Özgür Özel’in bu sözleri, Mecelle’deki şu hükmü anımsattı bana:

*

“Ehem mühimme, elzem lazıma müreccahtır.”

*

Anlamı şudur bu hükmün:

*

“Önemli olan en önemli olana, gerekli olan en gerekli olana tercih edilir.”

Sinop’un balıkçılığı ve turizmi... Önemlidir.

Füze, roket testi ise... En önemlidir.

*

Ülkeyi yönetmeye talip olan bir siyasi parti liderinin...

“En önemli” ile “önemli” arasında ayrım yapması beklenir.

*

CHP Sinop İl Başkanı, olaylara yerel açıdan bakabilir. “Önemli” ile “en önemli” ayrımı yapmayabilir. Yerel sorunu “en önemli” olarak algılayıp gündeme getirebilir.

*

Ama CHP Genel Başkanı’nın, konuya CHP Sinop İl Başkanı gibi yaklaşma lüksü yoktur.

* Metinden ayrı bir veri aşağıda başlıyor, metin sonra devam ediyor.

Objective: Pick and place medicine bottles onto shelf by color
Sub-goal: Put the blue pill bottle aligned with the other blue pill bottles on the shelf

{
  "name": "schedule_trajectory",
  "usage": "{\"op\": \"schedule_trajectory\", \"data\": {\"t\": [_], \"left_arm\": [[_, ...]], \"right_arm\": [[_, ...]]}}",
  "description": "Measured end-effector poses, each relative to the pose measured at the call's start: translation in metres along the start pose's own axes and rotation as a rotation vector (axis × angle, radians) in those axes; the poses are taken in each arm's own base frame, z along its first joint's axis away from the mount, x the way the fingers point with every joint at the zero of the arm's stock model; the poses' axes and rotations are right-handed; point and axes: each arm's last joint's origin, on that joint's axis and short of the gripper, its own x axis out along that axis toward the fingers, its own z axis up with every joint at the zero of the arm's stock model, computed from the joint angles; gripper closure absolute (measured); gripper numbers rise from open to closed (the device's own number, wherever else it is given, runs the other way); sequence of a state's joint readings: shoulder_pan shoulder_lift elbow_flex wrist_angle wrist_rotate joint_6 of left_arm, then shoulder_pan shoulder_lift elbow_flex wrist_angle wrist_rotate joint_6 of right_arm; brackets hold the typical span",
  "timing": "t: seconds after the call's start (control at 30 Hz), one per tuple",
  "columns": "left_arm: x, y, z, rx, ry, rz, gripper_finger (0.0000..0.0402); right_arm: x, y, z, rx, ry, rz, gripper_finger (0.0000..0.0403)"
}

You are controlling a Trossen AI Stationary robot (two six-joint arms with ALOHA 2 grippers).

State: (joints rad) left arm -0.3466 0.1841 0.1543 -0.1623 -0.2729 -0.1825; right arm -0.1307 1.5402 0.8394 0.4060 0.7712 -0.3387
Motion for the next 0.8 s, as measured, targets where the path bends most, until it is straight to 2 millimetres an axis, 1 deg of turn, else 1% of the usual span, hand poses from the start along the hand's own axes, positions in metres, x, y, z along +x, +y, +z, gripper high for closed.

Ateş çemberindeki Türkiye için yaşamsal önem taşıyan füze ve roket testlerini...

Sinop’un iki ay süren turizm mevsimine ya da Sinop’un balıkçılığına yeğ tutmaz, tutamaz.

*

Çok kısa bir süre önce şahane bir iş yapmıştı Özgür Özel.

TUSAŞ’a gitmişti, ezber bozan açıklamalar yapmıştı orada.

Yerli ve milli savunma sanayisine tam destek vermiş, KAAN’dan duyduğu heyecanı dile getirmiş, “Burası Türkiye’nin gözbebeğidir, hepimiz burayla gurur duyuyoruz” demişti.

*

Ve hatırlıyorum.

Şöyle bir cümle de kurmuştu:

*

“TUSAŞ’ın tüm ihtiyaçlarının her şeyin üzerinde bir hassasiyetle karşılanması gerekir. Burası üzerine titrenmesi gereken bir kurumdur.”

*

Yani savunma sanayisine yaklaşımında iki ölçü ortaya koymuştu Özgür Bey:

- BİR: Her şeyin üzerinde bir hassasiyet.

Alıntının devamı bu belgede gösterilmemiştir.